I wake just after dawn to a clear sky. The weather has held good since he left yesterday. I busy myself, using precious thread to mend a rent in my shirt. As I sew I glance up from time to time expecting to see Amlarad walking to the fire, some white-furred creature in his grasp, its paws and small ears already beginning to freeze as the warmth seeps from it.
As morning becomes afternoon, he does not come.
The sun slides from the sky and thin broken clouds set a fine mist over the land, pale veil on white snow. I heap up the fire and burrow into our furs as the meagre heat from the sun fades from the land. The night is longer than I recall and sleep does not come easily.
But sleep I do, and open my eyes slowly in the blue morning, half-expecting his familiar bulk to be beside me, a silent arrival in the night.
As morning becomes afternoon, he does not come.
The snow begins, a thin half-hearted flurry that changes into a steady light fall. I watch the snow, watch the spaces between the flakes as afternoon moves inexorably towards evening. The clouds begin to thicken slightly as my unease begins to rise. Three days. Three days for a hunt.
The wind begins to increase as the clouds begin to scud across the sky, the moon not yet arisen. The ragged clouds part briefly and the mariner shines out like one clear note in a crowded hall. Pure, high, unreachable. My vision and the hope within it are suddenly broken - from the north a great roiling cloud descends, black and laden with snow, the wind rises further and then announces the arrival of the deep northern weather with a vicious triumphant howl.
The fury of the north arrives with no warning. Wind gathers snow, shrieking with malevolence, takes up ice shards and hurls them dagger sharp across the land. My shelter of animal skins is plucked up and thrown, tumbling into the furious chaos and lost in a moment. The fire buckles under the determined pressure of the storm, its life quashed to the merest thin glow. I dive for the furs with a shout, pull the layers over me so that only my eyes are visible, squinting into the thick dark.
I can see nothing but the boiling angry blizzard, hear nothing but the savage screaming wind. I huddle to myself, wrapping my arms about me as vulnerable as a baby unborn.
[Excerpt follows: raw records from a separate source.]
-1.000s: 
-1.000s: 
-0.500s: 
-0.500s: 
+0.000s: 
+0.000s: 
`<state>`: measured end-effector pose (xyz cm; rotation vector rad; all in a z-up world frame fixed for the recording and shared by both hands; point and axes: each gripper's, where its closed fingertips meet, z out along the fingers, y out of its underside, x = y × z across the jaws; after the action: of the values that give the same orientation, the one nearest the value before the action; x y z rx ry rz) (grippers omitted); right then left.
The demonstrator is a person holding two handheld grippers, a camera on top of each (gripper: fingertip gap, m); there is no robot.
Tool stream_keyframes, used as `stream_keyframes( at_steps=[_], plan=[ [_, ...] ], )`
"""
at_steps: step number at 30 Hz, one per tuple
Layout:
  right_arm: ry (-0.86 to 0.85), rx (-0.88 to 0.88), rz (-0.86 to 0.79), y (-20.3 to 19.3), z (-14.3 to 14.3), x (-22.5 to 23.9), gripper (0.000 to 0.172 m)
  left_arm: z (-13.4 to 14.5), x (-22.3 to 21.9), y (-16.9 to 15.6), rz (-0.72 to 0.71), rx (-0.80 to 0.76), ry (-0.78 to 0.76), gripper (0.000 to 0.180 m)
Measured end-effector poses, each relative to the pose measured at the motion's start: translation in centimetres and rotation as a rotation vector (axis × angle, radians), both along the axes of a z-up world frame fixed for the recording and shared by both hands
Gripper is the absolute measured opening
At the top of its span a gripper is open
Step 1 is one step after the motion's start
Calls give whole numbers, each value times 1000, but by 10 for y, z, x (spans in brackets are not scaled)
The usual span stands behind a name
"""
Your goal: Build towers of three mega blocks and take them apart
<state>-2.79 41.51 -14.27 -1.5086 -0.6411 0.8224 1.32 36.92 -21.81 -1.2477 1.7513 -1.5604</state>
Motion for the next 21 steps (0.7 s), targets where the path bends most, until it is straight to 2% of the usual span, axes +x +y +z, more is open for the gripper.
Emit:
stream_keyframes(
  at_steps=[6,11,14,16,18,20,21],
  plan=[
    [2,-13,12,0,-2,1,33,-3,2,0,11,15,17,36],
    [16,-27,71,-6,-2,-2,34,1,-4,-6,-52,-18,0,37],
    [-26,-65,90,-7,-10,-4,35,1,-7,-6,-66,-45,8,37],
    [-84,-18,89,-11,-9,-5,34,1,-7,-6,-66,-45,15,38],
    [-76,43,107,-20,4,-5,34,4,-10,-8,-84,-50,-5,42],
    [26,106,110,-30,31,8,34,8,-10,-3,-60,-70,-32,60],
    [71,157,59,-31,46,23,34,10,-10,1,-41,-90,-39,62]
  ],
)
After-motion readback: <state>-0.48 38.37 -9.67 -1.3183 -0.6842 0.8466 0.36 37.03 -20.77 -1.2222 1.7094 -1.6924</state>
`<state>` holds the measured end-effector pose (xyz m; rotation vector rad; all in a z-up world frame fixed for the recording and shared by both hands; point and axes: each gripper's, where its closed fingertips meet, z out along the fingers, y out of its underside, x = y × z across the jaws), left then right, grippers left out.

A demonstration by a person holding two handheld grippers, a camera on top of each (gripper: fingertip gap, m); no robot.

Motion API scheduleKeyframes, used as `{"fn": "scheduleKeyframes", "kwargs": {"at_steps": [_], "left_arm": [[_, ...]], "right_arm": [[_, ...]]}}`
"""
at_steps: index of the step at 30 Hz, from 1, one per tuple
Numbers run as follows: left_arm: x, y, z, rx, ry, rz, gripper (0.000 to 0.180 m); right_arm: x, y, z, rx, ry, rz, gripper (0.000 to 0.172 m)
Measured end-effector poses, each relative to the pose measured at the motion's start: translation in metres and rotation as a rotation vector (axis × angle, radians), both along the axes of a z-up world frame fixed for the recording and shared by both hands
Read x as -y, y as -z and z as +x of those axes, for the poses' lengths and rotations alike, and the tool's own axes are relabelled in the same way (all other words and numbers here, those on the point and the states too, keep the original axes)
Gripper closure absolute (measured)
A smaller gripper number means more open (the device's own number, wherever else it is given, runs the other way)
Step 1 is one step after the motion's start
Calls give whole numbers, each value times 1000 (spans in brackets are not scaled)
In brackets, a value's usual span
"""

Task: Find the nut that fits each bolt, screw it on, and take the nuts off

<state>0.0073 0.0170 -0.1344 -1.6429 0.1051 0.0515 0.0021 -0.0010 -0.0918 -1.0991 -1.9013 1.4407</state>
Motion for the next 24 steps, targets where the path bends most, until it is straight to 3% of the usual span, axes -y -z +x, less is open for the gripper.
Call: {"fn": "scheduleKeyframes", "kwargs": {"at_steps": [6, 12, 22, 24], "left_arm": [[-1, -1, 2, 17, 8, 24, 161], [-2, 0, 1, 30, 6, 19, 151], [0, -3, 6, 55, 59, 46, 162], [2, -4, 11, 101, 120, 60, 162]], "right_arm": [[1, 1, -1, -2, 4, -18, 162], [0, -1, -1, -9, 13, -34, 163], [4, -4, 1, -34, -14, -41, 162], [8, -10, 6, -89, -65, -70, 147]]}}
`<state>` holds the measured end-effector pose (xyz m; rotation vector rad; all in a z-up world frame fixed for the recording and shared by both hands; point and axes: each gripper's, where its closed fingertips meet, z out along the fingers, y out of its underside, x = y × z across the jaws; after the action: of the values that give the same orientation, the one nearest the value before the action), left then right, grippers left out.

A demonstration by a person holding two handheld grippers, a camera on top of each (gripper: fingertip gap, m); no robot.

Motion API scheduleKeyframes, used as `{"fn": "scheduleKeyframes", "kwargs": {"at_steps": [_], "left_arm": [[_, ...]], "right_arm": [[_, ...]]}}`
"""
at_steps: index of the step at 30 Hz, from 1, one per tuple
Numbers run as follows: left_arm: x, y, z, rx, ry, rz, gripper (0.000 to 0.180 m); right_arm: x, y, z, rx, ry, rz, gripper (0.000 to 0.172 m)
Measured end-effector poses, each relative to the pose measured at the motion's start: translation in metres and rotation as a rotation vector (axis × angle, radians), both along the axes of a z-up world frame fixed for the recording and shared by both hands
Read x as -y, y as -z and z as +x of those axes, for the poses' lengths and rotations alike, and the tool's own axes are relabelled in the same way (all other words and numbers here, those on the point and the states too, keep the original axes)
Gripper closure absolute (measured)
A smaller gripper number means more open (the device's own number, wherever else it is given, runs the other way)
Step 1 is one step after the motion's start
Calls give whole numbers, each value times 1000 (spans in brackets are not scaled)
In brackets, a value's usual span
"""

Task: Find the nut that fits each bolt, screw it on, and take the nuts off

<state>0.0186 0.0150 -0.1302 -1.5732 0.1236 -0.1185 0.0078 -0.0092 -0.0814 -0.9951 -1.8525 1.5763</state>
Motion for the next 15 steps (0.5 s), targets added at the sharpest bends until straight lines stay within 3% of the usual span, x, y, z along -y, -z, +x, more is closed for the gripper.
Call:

The wind dies for a moment as a new sound weaves itself into the freezing night ... there... in the air... the chilling voices descend upon me, the voices of the ice cave, the voices that only a flame at my back could silence ...
... and alone, they are upon me, as savage and relentless as wargs. Intelligent, ancient and pitiless, the full force of them battering at my mind... and I see.. with startling clarity, how I am betrayed.
He is gone, they say, gone. Abandoned you to death in the snow, a fragile creature of the sun too far north and now alone. I fight the voices, covering my ears with my gloved hands and bringing to memory his star, the touch of his hands, his unchained laughter, our nest of furs... the frozen voices whip them from me, leach out the warmth and heat as though hungry for it ... and return the corpses of memory twisted into fear and doubt.
They say ...he knew the storm was coming. He knew that once past the ice wall I could never survive alone. He tested me at the lakeside and has bided his time, 'til I have revealed most of my duties to him, and now... I am left to die. His heart as cold as the blizzard, as pitiless and alien as this savage place.
I am betrayed.... lie down and die... the cause is lost... let this forgotten heart be buried in the snow...
On my exposed cheek the snowflakes feel like feathers. The touch of them a caress... a warmth spreads through me as the driven snow heaps against my back, falls ticking against my eyelashes. The white world receives me like a child, wrapping its numbing arms about me as I sink into it, abandoning my long-carried burdens as it sings its simple deathly lullaby. Sleep... he has left you ... sleep... forget ... be at peace.